Guarda la noche tigres de hielo en los ojos,
noche de focos invertidos,
negra noche de cristal en la piel del mar,
noche de líquenes granates y luz sin luna,
noche vencida por el músculo de los autos,
como el nuestro, arquitectura de metal blando,
caja donde los ecos de las palabras vuelven a las bocas
y repiten la cadencia musical de una pregunta,
habitación móvil que sube por las calles pétreas
-comercios envejecidos, iglesias envejecidas, hombres envejecidos-
con los faros velados, con el runrún arrítmico de una máquina
también gastada por el tiempo, también envejecida, solidariamente,
como árbol de bosque, como sillar de catedral,
como flor de un jardín de mármol,
como peatón que nada en la marea de la oscuridad
entre peces con forma humana y voz de dragón ebrio.

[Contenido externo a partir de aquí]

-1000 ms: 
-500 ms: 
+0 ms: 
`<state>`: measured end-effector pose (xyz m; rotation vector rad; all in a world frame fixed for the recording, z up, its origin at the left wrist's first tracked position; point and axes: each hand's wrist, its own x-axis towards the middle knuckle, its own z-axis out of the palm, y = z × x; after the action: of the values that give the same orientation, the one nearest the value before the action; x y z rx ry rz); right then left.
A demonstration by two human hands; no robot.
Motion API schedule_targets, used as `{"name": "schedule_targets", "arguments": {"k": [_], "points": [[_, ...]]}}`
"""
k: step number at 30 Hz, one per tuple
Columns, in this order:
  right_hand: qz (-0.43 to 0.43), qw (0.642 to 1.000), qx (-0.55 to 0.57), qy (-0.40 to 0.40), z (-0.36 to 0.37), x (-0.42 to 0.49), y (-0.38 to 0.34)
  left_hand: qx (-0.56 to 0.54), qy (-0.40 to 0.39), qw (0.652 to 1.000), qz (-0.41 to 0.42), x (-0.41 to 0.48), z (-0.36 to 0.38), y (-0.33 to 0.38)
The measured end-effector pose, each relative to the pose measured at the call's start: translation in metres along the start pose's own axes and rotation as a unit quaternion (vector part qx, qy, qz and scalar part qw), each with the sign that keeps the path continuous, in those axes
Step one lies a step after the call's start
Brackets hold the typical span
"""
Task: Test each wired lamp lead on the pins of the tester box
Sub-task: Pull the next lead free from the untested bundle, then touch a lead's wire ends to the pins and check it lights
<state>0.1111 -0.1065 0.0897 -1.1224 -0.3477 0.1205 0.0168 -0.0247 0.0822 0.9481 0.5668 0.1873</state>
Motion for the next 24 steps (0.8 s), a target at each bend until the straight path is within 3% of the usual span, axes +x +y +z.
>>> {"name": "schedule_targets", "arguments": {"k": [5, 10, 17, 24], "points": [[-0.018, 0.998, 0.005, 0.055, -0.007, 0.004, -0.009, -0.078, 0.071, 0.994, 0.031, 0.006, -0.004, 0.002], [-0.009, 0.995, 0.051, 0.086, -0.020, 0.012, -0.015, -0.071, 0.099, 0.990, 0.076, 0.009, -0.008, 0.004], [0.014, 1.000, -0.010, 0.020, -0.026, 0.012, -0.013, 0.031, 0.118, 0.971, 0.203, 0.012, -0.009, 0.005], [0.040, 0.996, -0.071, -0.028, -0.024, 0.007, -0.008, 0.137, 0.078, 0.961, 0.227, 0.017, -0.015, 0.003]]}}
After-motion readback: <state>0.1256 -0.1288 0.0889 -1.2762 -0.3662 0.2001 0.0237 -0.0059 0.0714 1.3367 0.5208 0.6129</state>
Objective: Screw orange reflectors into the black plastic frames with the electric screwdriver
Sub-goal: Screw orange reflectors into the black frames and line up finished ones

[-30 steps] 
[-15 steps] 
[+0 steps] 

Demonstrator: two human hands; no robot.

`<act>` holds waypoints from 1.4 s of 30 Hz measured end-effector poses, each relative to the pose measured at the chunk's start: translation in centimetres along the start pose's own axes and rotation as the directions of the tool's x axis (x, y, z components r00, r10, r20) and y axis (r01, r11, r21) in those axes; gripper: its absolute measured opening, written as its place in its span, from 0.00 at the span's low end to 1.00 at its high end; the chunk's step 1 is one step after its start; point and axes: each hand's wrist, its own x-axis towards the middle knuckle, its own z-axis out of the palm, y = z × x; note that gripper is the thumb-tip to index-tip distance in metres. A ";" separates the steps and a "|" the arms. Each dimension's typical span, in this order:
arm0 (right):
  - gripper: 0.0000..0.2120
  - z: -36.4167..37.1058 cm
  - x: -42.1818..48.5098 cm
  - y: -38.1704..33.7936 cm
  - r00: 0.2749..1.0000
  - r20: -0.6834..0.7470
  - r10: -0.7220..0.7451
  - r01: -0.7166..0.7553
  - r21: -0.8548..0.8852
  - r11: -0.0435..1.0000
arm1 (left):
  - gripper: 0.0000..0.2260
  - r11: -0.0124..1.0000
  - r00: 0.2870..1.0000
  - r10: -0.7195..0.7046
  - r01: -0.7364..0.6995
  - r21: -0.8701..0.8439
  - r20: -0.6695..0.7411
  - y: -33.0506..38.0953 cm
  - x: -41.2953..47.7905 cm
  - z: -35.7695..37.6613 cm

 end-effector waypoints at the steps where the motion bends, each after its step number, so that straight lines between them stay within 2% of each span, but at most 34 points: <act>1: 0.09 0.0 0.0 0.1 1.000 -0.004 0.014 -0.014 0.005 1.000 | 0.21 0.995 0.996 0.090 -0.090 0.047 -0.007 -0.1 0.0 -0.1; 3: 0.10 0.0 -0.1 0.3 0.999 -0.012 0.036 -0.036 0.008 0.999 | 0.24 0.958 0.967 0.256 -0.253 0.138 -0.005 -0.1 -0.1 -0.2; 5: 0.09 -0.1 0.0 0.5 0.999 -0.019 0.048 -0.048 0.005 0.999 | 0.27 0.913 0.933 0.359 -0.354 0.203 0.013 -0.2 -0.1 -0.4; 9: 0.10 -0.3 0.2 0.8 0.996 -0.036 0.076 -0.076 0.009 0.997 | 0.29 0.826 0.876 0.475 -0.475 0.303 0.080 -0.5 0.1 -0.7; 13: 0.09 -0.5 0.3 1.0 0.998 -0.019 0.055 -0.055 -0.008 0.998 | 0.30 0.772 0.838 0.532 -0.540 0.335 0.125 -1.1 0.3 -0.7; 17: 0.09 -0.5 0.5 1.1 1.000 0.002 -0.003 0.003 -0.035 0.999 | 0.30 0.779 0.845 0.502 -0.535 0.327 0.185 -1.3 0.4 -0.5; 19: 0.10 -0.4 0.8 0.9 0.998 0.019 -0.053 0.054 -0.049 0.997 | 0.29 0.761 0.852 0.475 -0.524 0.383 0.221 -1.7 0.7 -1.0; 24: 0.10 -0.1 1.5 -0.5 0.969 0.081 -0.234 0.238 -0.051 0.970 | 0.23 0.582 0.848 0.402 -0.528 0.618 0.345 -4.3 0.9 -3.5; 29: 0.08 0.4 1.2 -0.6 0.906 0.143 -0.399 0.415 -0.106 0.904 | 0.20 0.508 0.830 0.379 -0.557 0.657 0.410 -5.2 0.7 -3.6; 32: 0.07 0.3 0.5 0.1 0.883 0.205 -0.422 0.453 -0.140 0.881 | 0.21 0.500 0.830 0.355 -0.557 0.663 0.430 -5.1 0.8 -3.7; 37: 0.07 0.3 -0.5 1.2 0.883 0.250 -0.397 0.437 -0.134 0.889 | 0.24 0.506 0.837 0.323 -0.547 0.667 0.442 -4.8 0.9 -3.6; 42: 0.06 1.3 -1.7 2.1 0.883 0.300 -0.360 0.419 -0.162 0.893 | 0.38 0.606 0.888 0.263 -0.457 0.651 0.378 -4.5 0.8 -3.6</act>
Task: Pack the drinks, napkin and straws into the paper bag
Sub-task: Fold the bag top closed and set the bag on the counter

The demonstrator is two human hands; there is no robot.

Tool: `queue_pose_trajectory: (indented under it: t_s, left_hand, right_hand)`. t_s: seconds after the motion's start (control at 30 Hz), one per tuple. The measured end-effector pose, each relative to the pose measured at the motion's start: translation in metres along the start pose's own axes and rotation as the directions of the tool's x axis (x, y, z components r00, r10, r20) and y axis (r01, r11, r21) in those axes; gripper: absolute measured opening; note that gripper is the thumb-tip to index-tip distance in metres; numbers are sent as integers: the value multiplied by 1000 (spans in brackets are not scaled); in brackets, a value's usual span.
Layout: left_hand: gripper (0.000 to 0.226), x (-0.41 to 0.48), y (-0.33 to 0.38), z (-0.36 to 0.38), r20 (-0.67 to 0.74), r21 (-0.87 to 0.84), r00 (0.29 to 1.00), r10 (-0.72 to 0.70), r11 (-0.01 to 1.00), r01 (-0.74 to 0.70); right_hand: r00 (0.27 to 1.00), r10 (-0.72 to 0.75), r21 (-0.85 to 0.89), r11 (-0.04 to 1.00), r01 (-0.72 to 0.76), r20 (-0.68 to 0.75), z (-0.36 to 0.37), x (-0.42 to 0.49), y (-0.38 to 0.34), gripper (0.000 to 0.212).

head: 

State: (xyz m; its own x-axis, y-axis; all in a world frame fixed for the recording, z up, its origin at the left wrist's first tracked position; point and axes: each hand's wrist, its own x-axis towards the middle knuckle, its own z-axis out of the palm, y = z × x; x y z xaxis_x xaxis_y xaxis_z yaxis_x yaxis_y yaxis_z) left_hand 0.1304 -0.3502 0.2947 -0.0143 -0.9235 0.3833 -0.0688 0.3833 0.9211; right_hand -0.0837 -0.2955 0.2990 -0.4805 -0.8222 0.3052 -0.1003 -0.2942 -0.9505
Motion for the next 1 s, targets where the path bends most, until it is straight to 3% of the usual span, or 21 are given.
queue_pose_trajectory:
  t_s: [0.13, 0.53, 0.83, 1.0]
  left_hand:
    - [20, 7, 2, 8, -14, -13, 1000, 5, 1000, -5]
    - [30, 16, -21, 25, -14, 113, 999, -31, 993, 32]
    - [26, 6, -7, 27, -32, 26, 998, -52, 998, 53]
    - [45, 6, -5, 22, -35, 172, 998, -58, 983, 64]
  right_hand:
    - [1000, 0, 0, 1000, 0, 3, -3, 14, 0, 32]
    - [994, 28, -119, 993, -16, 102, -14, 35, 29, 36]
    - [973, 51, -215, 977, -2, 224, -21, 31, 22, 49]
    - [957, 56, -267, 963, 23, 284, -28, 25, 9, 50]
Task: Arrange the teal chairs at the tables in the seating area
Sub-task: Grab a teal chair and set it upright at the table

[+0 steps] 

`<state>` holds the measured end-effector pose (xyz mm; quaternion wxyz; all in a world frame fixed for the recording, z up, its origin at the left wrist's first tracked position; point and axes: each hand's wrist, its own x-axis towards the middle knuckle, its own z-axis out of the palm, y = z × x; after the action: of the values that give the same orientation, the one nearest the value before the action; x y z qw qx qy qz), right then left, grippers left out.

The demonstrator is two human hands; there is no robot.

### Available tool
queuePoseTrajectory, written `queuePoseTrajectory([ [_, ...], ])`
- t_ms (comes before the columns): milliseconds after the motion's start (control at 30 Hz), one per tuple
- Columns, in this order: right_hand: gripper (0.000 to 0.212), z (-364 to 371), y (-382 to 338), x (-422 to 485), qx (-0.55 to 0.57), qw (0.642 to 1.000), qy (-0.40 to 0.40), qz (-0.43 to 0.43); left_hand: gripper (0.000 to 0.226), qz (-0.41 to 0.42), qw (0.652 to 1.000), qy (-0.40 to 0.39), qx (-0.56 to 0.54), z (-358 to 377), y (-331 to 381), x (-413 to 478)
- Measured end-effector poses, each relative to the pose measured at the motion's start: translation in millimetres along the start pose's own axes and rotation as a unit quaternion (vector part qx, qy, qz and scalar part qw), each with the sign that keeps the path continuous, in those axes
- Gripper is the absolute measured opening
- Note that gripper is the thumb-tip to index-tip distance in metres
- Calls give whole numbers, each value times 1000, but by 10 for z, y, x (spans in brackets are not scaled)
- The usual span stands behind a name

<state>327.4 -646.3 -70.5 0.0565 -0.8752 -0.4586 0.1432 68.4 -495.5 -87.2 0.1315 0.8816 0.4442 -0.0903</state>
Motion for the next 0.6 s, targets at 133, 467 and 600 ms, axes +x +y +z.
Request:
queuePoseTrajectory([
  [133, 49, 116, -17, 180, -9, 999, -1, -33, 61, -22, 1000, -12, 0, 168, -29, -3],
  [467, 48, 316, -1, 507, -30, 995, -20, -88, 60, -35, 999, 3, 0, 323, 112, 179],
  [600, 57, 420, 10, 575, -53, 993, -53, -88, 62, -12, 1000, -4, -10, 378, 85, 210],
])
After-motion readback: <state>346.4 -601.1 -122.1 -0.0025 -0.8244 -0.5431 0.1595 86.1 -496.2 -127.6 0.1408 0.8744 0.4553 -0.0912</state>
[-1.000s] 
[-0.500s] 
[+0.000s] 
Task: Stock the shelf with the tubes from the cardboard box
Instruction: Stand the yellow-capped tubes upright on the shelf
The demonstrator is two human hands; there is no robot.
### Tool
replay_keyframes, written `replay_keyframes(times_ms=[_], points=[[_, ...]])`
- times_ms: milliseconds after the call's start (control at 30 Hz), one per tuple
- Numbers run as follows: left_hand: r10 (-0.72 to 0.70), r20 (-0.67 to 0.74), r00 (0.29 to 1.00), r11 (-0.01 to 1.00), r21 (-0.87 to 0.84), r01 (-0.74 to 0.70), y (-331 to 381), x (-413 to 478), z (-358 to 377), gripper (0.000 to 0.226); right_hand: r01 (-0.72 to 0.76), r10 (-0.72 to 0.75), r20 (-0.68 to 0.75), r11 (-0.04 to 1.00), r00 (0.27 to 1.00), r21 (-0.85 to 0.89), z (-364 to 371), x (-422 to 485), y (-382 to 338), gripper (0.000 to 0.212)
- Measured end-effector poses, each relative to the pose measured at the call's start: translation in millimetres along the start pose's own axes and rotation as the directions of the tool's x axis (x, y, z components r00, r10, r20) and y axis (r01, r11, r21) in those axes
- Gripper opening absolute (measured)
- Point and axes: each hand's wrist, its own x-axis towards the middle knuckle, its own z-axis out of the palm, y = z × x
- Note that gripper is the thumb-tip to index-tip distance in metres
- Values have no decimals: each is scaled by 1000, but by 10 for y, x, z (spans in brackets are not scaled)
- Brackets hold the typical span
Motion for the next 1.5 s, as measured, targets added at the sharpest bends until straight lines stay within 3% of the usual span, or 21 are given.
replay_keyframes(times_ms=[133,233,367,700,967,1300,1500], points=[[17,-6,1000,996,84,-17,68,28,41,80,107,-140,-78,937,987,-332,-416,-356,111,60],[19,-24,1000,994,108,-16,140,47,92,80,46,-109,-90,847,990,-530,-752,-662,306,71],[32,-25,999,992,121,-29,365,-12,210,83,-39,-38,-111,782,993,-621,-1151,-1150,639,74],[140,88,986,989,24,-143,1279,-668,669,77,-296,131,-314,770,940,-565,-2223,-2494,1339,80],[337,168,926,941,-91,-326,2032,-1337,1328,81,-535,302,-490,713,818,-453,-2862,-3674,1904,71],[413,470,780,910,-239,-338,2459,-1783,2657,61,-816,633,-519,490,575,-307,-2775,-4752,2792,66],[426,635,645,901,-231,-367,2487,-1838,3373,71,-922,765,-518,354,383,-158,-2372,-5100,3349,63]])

Pero tú y yo solo escapamos de una cárcel llamada vida,
bebemos horas de candor, juegos de azar,
mensajes escondidos en respuestas ambiguas,
saludos que descargan nubes de alcohol en los rostros,
con un halo de tapiz común, de armonía sin fin
tras la reconocida música de los himnos,
y la voz áspera de Tom Waits en los labios de Emma.
Pero siempre el alba nos reconoce
y el auto prosigue hacia el sur de los teatros,
culebra que roza las esquinas, peligrosamente,
como un submarino que atravesase en zigzag
los corredores que dejan entre sí los icebergs del ártico,
hasta que un misil perdido entre la bruma lo abate,
un hombre con los brazos en cruz dibuja un Ecce Homo sobre el asfalto,
una motocicleta roja vierte su sangre de gasoil
en el sumidero.
Las luces de un trasatlántico iluminan la dársena
en este amanecer de pétalos ensangrentados.